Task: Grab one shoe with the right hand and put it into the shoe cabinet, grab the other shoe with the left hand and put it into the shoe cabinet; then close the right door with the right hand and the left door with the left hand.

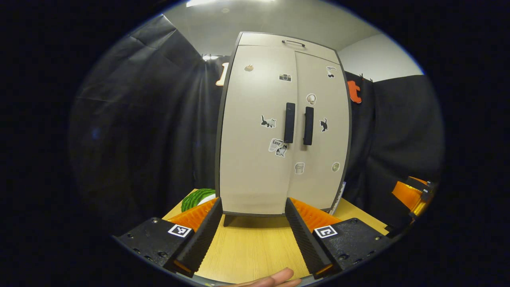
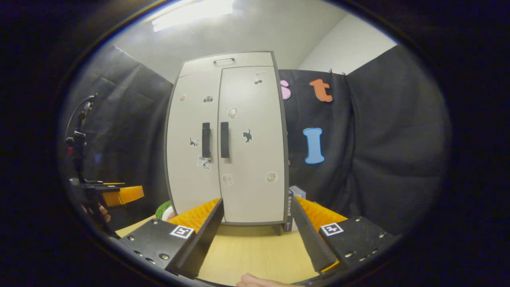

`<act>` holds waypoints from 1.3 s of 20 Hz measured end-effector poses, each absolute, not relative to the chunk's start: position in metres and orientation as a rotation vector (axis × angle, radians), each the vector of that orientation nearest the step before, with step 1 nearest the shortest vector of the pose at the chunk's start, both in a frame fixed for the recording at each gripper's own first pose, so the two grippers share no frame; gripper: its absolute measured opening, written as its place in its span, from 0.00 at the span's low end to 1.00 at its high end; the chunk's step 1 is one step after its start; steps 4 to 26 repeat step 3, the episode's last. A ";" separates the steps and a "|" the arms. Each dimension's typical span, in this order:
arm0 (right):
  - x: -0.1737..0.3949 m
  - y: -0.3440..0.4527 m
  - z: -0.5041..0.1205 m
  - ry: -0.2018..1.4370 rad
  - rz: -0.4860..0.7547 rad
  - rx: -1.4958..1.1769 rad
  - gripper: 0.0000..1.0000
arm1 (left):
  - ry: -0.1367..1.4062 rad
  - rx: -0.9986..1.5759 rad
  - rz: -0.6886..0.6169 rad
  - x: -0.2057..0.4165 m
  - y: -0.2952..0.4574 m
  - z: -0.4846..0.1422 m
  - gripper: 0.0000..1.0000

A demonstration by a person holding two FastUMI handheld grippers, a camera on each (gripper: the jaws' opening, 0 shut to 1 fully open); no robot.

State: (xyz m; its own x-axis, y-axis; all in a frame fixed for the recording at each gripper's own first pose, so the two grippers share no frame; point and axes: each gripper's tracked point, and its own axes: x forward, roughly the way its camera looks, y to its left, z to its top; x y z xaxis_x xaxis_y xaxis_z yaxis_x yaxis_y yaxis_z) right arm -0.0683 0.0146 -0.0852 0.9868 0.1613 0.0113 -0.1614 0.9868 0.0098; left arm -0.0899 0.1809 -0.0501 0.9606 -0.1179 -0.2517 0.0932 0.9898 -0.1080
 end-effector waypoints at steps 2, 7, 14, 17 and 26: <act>-0.071 0.014 -0.080 -0.031 0.157 0.011 1.00 | 0.213 -0.091 -0.084 -0.090 0.185 -0.039 0.96; -0.073 0.013 -0.076 -0.042 0.154 0.009 1.00 | 0.187 -0.093 -0.075 -0.092 0.187 -0.032 0.96; -0.073 0.013 -0.076 -0.042 0.154 0.009 1.00 | 0.187 -0.093 -0.075 -0.092 0.187 -0.032 0.96; -0.073 0.013 -0.076 -0.042 0.154 0.009 1.00 | 0.187 -0.093 -0.075 -0.092 0.187 -0.032 0.96; -0.073 0.013 -0.076 -0.042 0.154 0.009 1.00 | 0.187 -0.093 -0.075 -0.092 0.187 -0.032 0.96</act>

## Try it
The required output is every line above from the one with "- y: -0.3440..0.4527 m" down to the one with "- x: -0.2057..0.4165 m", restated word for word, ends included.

## Task response
  - y: -0.3440..0.4527 m
  - z: -0.5041..0.1205 m
  - ry: -0.2018..1.4370 rad
  - rz: -0.4860..0.7547 rad
  - rx: -1.4958..1.1769 rad
  - gripper: 0.0000..1.0000
arm1 (left):
  - ry: -0.1367..1.4062 rad
  - rx: -0.9986..1.5759 rad
  - rz: -0.6886..0.6169 rad
  - x: -0.2057..0.4165 m

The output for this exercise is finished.